Saved data entries:
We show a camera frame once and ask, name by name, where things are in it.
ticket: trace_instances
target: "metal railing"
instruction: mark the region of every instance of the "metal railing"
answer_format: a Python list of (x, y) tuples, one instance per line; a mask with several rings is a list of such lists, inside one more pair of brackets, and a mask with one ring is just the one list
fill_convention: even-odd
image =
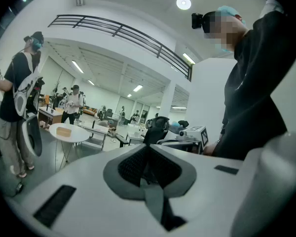
[(133, 27), (125, 24), (86, 15), (76, 14), (62, 14), (57, 17), (49, 24), (50, 26), (71, 26), (73, 28), (85, 27), (94, 30), (106, 32), (112, 34), (112, 37), (122, 38), (125, 41), (130, 41), (141, 48), (146, 49), (158, 59), (162, 59), (168, 63), (174, 70), (184, 74), (185, 78), (191, 81), (192, 66), (186, 63), (176, 53), (167, 48), (165, 45), (150, 37), (149, 35), (136, 30)]

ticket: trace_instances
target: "sneaker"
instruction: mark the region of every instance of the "sneaker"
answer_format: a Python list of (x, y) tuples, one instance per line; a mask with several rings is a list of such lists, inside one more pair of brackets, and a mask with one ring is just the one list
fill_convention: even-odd
[(24, 178), (24, 177), (26, 177), (26, 172), (24, 172), (23, 174), (21, 173), (21, 174), (15, 174), (15, 172), (14, 172), (14, 166), (12, 165), (12, 166), (10, 166), (10, 170), (11, 170), (11, 172), (12, 172), (12, 174), (13, 175), (16, 175), (17, 177), (20, 177), (20, 178)]

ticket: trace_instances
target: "gray floor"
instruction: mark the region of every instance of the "gray floor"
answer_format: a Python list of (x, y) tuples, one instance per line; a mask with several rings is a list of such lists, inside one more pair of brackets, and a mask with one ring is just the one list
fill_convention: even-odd
[[(94, 118), (92, 116), (84, 114), (82, 115), (80, 120), (85, 122), (93, 122)], [(42, 155), (35, 158), (34, 170), (28, 170), (27, 176), (22, 179), (24, 188), (21, 193), (15, 195), (15, 187), (20, 182), (20, 179), (16, 178), (10, 173), (8, 163), (4, 163), (3, 159), (0, 157), (0, 188), (6, 196), (14, 197), (14, 199), (18, 202), (21, 202), (23, 198), (38, 184), (40, 184), (50, 176), (54, 175), (55, 168), (58, 171), (60, 168), (62, 169), (66, 167), (67, 164), (70, 164), (70, 162), (73, 162), (77, 159), (74, 147), (72, 147), (70, 155), (68, 157), (68, 163), (66, 163), (64, 160), (61, 165), (62, 159), (64, 157), (61, 142), (52, 137), (49, 131), (46, 131), (42, 128), (40, 129), (40, 133), (43, 144)], [(126, 137), (126, 126), (118, 126), (117, 133)], [(64, 143), (63, 146), (67, 155), (70, 146), (66, 143)], [(116, 139), (107, 136), (102, 153), (109, 154), (110, 150), (116, 149), (118, 147), (119, 142)], [(87, 157), (89, 155), (94, 155), (101, 152), (100, 150), (91, 149), (85, 146), (78, 146), (77, 151), (79, 157)]]

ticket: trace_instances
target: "laboratory room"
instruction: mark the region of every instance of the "laboratory room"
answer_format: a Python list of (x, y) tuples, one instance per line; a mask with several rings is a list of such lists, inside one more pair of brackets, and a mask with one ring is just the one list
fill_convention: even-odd
[(0, 227), (296, 235), (296, 0), (1, 0)]

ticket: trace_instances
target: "ceiling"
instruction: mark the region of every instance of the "ceiling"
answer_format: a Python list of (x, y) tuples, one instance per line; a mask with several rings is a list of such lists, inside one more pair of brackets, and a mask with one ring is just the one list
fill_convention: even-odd
[[(49, 49), (51, 57), (75, 78), (83, 81), (91, 80), (97, 87), (107, 89), (121, 96), (130, 97), (143, 104), (160, 106), (163, 91), (169, 80), (154, 70), (130, 64), (122, 57), (114, 57), (98, 47), (66, 39), (46, 39), (44, 46)], [(75, 60), (83, 70), (83, 74), (72, 63)], [(137, 85), (143, 88), (138, 92), (133, 89)], [(186, 107), (188, 92), (175, 89), (173, 106)]]
[(164, 30), (173, 30), (171, 34), (178, 40), (182, 48), (187, 48), (190, 55), (197, 56), (199, 60), (209, 57), (218, 57), (222, 54), (220, 50), (205, 40), (201, 34), (191, 28), (191, 14), (216, 10), (222, 5), (234, 7), (246, 20), (247, 26), (252, 28), (253, 23), (259, 18), (259, 14), (265, 4), (265, 0), (191, 0), (192, 6), (188, 10), (180, 10), (176, 6), (176, 0), (101, 0), (129, 6), (141, 11), (142, 16), (147, 20), (146, 15), (152, 16), (152, 23)]

• **ASSIGNMENT**
Give every line of the data above again as it stands; the pictures stay out.

• **EXERCISE SOLUTION**
We show a camera frame once and ask, name by name, where things are in it.
ticket: trace_instances
target: "metal railing"
instruction: mark the region of every instance of the "metal railing"
answer_format: a Python list of (x, y) tuples, one instance per line; a mask with several rings is a list of such lists, inside one more pair of brackets, and a mask with one ring is just the one list
fill_convention: even-odd
image =
[(133, 27), (125, 24), (86, 15), (76, 14), (62, 14), (57, 17), (49, 24), (50, 26), (71, 26), (73, 28), (85, 27), (94, 30), (106, 32), (112, 34), (112, 37), (122, 38), (125, 41), (130, 41), (141, 48), (146, 49), (158, 59), (162, 59), (168, 63), (174, 70), (184, 74), (185, 78), (191, 81), (192, 66), (186, 63), (176, 53), (167, 48), (165, 45), (150, 37), (149, 35), (136, 30)]

ticket: trace_instances
target: "sneaker"
instruction: mark the region of every instance of the "sneaker"
answer_format: a Python list of (x, y) tuples, one instance per line; a mask with several rings is a list of such lists, inside one more pair of brackets, and a mask with one ring is just the one list
fill_convention: even-odd
[(24, 178), (24, 177), (26, 177), (26, 172), (24, 172), (23, 174), (21, 173), (21, 174), (15, 174), (15, 172), (14, 172), (14, 166), (12, 165), (12, 166), (10, 166), (10, 170), (11, 170), (11, 172), (12, 172), (12, 174), (13, 175), (16, 175), (17, 177), (20, 177), (20, 178)]

ticket: trace_instances
target: "gray floor"
instruction: mark the region of every instance of the "gray floor"
answer_format: a Python list of (x, y) tuples, one instance per line; a mask with several rings is a list of such lists, inside one more pair of brackets, and a mask with one ring is just the one list
fill_convention: even-odd
[[(94, 118), (92, 116), (84, 114), (82, 115), (80, 120), (85, 122), (93, 122)], [(42, 155), (35, 158), (34, 170), (28, 170), (27, 176), (22, 179), (24, 188), (21, 193), (15, 195), (15, 187), (20, 182), (20, 179), (16, 178), (10, 173), (8, 163), (4, 163), (3, 159), (0, 157), (0, 188), (6, 196), (14, 197), (14, 199), (18, 202), (21, 202), (23, 198), (38, 184), (40, 184), (50, 176), (54, 175), (55, 168), (58, 171), (60, 168), (62, 169), (66, 167), (67, 164), (70, 164), (70, 162), (73, 162), (77, 159), (74, 147), (72, 147), (70, 155), (68, 157), (68, 163), (66, 163), (64, 160), (61, 165), (62, 159), (64, 157), (61, 142), (52, 137), (49, 131), (46, 131), (42, 128), (40, 129), (40, 133), (43, 144)], [(126, 137), (126, 126), (118, 126), (117, 133)], [(64, 143), (63, 146), (67, 155), (70, 146), (66, 143)], [(116, 139), (107, 136), (102, 153), (109, 154), (110, 150), (116, 149), (118, 147), (119, 142)], [(87, 157), (89, 155), (94, 155), (101, 152), (100, 150), (91, 149), (85, 146), (78, 146), (77, 151), (79, 157)]]

ticket: trace_instances
target: "laboratory room"
instruction: mark the region of every instance of the "laboratory room"
answer_format: a Python list of (x, y) tuples, one instance per line; a mask with several rings is a list of such lists, inside one more pair of brackets, and a mask with one ring is just the one list
fill_convention: even-odd
[(0, 227), (296, 235), (296, 0), (1, 0)]

ticket: trace_instances
target: "ceiling"
instruction: mark the region of every instance of the "ceiling"
answer_format: a Python list of (x, y) tuples, one instance per line; a mask with several rings is a list of such lists, inside one more pair of brackets, and a mask with one ring is just the one list
fill_convention: even-odd
[[(49, 49), (51, 57), (75, 78), (83, 81), (91, 80), (97, 87), (107, 89), (121, 96), (130, 97), (143, 104), (160, 106), (163, 91), (169, 80), (154, 70), (130, 64), (122, 57), (114, 57), (98, 47), (66, 39), (46, 39), (44, 46)], [(75, 60), (83, 70), (83, 74), (72, 63)], [(137, 85), (143, 88), (138, 92), (133, 89)], [(186, 107), (188, 92), (175, 89), (173, 106)]]
[(164, 30), (173, 30), (171, 34), (178, 40), (182, 48), (187, 48), (190, 55), (197, 56), (199, 60), (209, 57), (218, 57), (222, 54), (220, 50), (205, 40), (201, 34), (191, 28), (191, 14), (216, 10), (222, 5), (234, 7), (246, 20), (247, 26), (252, 28), (253, 23), (259, 18), (259, 14), (265, 4), (265, 0), (191, 0), (192, 6), (188, 10), (180, 10), (176, 6), (176, 0), (101, 0), (129, 6), (141, 11), (142, 16), (147, 20), (146, 15), (152, 16), (152, 23)]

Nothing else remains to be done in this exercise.